* [Task instructions]
Nothing but the records themselves, exactly as written, should appear in the reply; leave out the pictures.

* [Provided material]
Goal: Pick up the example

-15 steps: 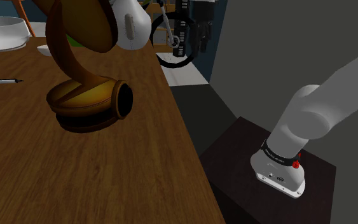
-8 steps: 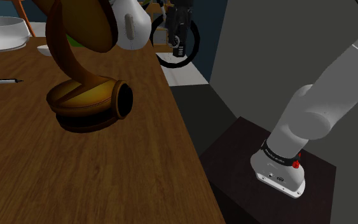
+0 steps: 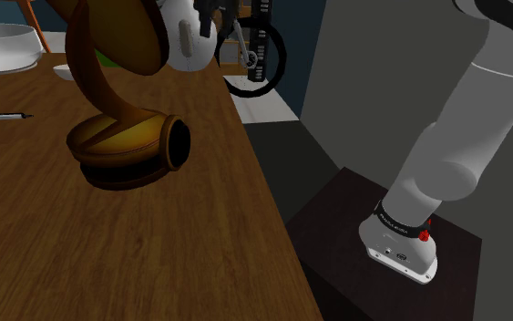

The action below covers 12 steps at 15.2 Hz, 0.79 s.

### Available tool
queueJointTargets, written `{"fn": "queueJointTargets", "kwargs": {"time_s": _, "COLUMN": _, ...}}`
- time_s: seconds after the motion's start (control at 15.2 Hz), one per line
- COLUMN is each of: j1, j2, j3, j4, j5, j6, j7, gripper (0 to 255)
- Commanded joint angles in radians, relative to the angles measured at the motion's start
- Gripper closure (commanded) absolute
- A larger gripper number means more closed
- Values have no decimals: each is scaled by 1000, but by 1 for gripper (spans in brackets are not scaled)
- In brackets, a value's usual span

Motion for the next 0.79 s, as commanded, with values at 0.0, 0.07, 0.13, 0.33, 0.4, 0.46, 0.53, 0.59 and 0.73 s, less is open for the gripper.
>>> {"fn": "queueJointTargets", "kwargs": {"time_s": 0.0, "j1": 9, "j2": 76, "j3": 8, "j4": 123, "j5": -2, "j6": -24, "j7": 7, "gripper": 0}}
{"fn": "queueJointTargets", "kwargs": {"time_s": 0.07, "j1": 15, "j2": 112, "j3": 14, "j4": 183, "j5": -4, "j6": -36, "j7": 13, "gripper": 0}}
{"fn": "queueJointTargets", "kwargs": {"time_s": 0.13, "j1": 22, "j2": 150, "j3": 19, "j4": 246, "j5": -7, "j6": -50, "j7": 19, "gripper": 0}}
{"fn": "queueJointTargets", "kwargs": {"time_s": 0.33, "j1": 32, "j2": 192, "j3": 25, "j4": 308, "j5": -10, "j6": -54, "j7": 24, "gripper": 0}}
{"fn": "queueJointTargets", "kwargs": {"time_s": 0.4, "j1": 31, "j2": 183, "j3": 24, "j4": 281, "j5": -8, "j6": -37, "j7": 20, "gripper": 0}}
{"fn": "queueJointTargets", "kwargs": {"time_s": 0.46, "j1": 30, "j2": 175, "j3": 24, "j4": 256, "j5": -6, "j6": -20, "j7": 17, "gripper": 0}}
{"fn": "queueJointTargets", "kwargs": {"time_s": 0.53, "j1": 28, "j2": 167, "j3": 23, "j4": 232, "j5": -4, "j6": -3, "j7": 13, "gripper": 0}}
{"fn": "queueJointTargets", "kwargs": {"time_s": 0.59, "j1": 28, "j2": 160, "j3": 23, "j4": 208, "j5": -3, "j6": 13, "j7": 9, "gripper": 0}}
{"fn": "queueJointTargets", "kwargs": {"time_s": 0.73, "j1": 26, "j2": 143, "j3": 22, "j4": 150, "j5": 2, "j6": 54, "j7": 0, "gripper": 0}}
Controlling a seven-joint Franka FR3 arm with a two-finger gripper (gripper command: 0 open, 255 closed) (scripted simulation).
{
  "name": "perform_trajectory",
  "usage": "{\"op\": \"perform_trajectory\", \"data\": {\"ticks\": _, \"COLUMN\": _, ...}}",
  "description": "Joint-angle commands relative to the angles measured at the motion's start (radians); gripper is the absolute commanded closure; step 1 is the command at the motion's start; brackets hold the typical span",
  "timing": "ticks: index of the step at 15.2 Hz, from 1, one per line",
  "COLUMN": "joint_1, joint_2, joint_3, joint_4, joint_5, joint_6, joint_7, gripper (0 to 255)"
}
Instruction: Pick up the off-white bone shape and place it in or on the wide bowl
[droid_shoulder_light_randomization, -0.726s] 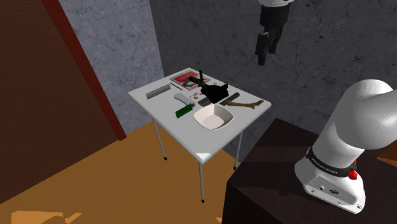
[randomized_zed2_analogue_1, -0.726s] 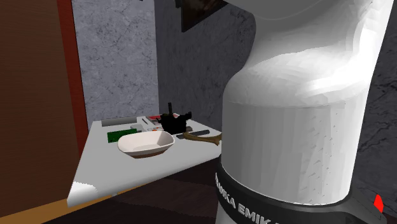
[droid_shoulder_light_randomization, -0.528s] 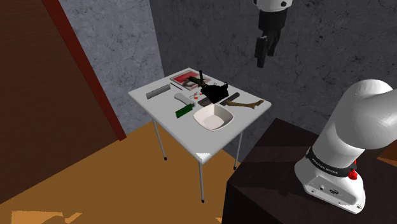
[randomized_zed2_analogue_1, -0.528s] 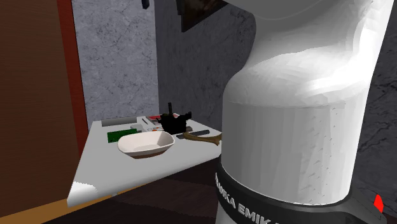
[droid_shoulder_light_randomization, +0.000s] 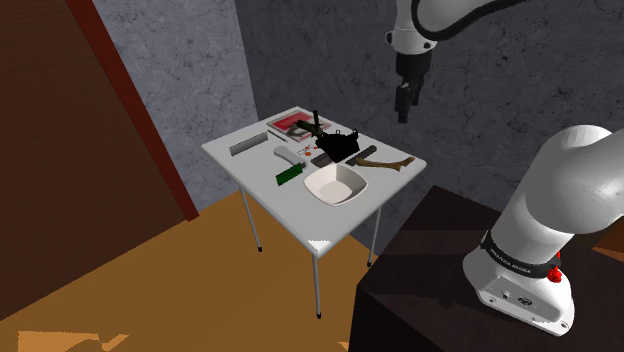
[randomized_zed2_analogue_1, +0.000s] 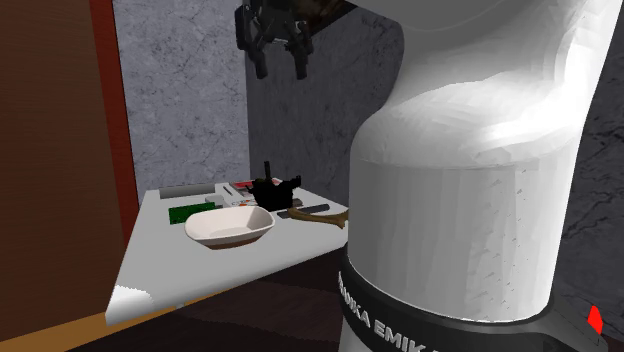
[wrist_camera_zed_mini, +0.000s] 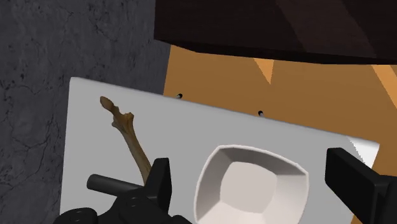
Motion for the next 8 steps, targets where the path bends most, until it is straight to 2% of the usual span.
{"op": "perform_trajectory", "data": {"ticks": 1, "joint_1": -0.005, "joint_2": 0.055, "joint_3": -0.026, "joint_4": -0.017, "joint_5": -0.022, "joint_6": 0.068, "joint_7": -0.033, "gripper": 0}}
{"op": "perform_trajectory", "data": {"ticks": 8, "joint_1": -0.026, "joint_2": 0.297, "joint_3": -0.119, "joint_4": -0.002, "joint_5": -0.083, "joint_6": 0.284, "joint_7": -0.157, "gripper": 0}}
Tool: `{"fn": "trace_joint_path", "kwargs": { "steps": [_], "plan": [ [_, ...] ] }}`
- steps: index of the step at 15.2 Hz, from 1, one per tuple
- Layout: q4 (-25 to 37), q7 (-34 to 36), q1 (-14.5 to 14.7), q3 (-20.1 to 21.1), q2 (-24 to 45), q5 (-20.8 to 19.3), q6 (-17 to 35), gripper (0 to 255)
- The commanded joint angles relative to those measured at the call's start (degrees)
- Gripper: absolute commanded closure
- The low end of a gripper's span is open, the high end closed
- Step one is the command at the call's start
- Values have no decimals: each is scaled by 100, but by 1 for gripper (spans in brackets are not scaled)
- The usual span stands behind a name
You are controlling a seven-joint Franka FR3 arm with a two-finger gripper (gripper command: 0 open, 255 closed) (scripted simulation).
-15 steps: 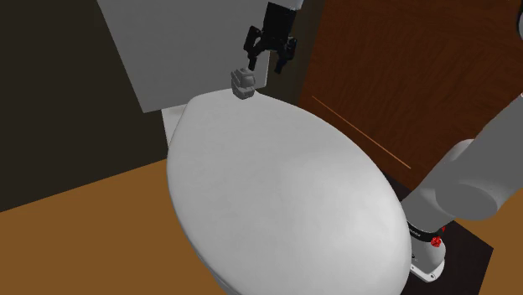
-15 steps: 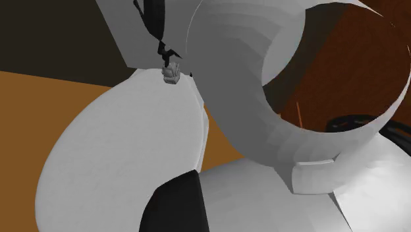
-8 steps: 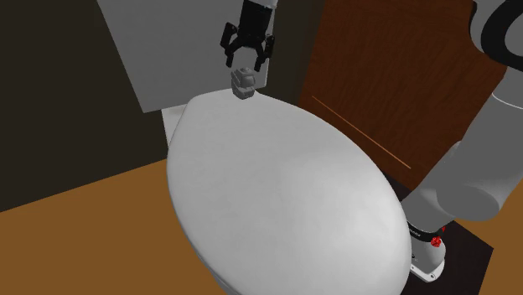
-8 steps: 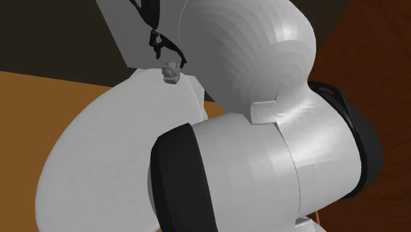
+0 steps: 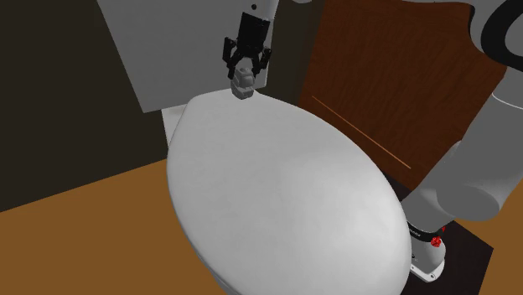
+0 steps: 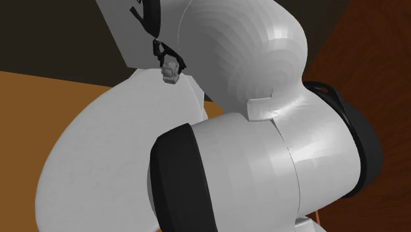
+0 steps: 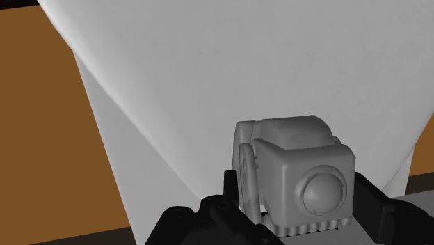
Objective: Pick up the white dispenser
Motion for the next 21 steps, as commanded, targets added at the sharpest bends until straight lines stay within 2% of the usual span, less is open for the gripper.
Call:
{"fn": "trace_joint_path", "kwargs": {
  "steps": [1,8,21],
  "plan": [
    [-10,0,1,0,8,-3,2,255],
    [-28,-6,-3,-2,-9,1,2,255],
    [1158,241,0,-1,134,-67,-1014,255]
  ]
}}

* [Output for this task]
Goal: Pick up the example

-15 steps: 
-8 steps: 
+0 steps: 

The action below covers 12 steps at 15.2 Hz, 0.79 s.

### Available tool
queueJointTargets, written `{"fn": "queueJointTargets", "kwargs": {"time_s": _, "COLUMN": _, ...}}`
- time_s: seconds after the motion's start (control at 15.2 Hz), one per line
- COLUMN is each of: j1, j2, j3, j4, j5, j6, j7, gripper (0 to 255)
- Commanded joint angles in radians, relative to the angles measured at the motion's start
- Gripper closure (commanded) absolute
- A larger gripper number means more closed
- Values have no decimals: each is scaled by 1000, but by 1 for gripper (spans in brackets are not scaled)
- In brackets, a value's usual span

Motion for the next 0.79 s, as commanded, with values at 0.0, 0.07, 0.13, 0.33, 0.4, 0.46, 0.53, 0.59 and 0.73 s, less is open for the gripper.
>>> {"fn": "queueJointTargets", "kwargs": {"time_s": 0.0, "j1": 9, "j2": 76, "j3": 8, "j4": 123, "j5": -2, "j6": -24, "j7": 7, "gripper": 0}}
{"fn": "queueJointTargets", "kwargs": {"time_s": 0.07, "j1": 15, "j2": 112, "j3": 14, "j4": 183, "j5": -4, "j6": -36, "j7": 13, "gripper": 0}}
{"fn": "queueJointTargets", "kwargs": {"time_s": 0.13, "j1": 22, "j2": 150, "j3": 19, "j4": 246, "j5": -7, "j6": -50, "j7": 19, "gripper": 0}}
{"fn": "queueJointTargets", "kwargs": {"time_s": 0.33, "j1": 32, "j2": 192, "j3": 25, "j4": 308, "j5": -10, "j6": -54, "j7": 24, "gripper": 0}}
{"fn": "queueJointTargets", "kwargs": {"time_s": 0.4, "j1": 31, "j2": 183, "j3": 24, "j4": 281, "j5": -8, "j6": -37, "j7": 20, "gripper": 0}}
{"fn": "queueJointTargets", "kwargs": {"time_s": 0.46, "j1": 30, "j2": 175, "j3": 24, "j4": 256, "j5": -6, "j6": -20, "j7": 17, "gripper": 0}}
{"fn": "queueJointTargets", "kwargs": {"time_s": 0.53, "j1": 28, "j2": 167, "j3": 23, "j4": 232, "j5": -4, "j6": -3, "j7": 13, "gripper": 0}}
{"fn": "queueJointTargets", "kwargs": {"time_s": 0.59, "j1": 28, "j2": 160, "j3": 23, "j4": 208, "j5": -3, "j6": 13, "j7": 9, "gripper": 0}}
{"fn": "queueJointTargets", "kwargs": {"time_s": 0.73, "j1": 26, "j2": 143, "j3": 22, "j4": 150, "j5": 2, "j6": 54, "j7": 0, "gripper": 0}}
Controlling a seven-joint Franka FR3 arm with a two-finger gripper (gripper command: 0 open, 255 closed) (scripted simulation).
{
  "name": "perform_trajectory",
  "usage": "{\"op\": \"perform_trajectory\", \"data\": {\"ticks\": _, \"COLUMN\": _, ...}}",
  "description": "Joint-angle commands relative to the angles measured at the motion's start (radians); gripper is the absolute commanded closure; step 1 is the command at the motion's start; brackets hold the typical span",
  "timing": "ticks: index of the step at 15.2 Hz, from 1, one per line",
  "COLUMN": "joint_1, joint_2, joint_3, joint_4, joint_5, joint_6, joint_7, gripper (0 to 255)"
}
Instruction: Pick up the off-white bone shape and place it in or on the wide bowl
[droid_shoulder_light_randomization, -0.726s] 
[randomized_zed2_analogue_1, -0.726s] 
[droid_shoulder_light_randomization, -0.528s] 
[randomized_zed2_analogue_1, -0.528s] 
[droid_shoulder_light_randomization, +0.000s] 
[randomized_zed2_analogue_1, +0.000s] 
[wrist_camera_zed_mini, +0.000s] 
Motion for the next 8 steps, targets where the path bends most, until it is straight to 2% of the usual span.
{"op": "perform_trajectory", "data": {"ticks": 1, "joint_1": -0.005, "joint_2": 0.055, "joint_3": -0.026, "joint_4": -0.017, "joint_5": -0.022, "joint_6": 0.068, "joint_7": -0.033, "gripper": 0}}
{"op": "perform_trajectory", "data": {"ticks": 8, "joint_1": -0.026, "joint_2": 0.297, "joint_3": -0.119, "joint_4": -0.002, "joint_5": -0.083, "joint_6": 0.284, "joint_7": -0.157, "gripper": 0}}
Tool: `{"fn": "trace_joint_path", "kwargs": { "steps": [_], "plan": [ [_, ...] ] }}`
- steps: index of the step at 15.2 Hz, from 1, one per tuple
- Layout: q4 (-25 to 37), q7 (-34 to 36), q1 (-14.5 to 14.7), q3 (-20.1 to 21.1), q2 (-24 to 45), q5 (-20.8 to 19.3), q6 (-17 to 35), gripper (0 to 255)
- The commanded joint angles relative to those measured at the call's start (degrees)
- Gripper: absolute commanded closure
- The low end of a gripper's span is open, the high end closed
- Step one is the command at the call's start
- Values have no decimals: each is scaled by 100, but by 1 for gripper (spans in brackets are not scaled)
- The usual span stands behind a name
You are controlling a seven-joint Franka FR3 arm with a two-finger gripper (gripper command: 0 open, 255 closed) (scripted simulation).
-15 steps: 
-15 steps: 
-8 steps: 
-8 steps: 
+0 steps: 
+0 steps: 
+0 steps: 
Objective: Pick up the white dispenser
Motion for the next 21 steps, as commanded, targets added at the sharpest bends until straight lines stay within 2% of the usual span, less is open for the gripper.
Call:
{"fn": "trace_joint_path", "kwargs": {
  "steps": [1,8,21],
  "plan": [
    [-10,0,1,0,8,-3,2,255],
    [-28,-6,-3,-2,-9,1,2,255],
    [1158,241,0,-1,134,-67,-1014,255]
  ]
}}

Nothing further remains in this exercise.